■ Exercise requirements:
Find and return every line of the data that contains the word "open".
-- Data follows --
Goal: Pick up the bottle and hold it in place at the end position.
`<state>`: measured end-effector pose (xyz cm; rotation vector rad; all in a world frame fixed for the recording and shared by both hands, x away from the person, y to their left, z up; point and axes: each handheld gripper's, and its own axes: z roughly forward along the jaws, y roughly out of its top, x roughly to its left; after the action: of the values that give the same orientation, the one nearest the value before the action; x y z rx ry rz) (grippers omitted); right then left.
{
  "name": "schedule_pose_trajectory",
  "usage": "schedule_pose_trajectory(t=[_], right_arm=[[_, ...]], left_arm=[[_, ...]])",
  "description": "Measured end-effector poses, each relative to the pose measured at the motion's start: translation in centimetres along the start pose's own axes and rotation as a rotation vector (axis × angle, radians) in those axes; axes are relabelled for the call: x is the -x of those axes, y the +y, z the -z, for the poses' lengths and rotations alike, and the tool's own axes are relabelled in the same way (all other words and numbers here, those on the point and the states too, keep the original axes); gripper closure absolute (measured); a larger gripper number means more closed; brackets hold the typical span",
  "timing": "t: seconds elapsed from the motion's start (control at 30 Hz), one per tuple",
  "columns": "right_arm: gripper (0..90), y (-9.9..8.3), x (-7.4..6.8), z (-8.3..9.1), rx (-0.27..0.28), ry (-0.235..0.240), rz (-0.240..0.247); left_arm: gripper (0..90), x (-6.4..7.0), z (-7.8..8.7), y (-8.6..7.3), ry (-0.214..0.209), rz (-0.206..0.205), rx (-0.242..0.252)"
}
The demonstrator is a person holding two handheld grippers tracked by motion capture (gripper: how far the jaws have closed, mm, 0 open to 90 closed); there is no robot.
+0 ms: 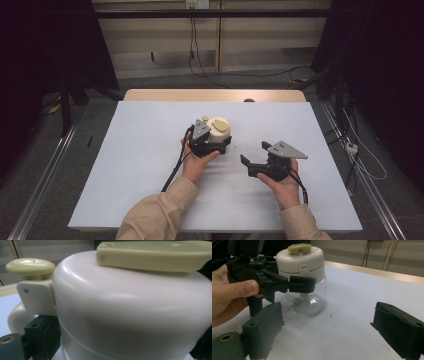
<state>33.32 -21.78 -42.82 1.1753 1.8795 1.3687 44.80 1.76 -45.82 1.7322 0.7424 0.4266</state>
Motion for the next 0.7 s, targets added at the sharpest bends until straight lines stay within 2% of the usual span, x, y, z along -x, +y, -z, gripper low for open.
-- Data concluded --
■ Answer to this task:
The demonstrator is a person holding two handheld grippers tracked by motion capture (gripper: how far the jaws have closed, mm, 0 open to 90 closed); there is no robot.
Motion for the next 0.7 s, targets added at the sharpest bends until straight lines stay within 2% of the usual span, x, y, z along -x, +y, -z, gripper low for open.

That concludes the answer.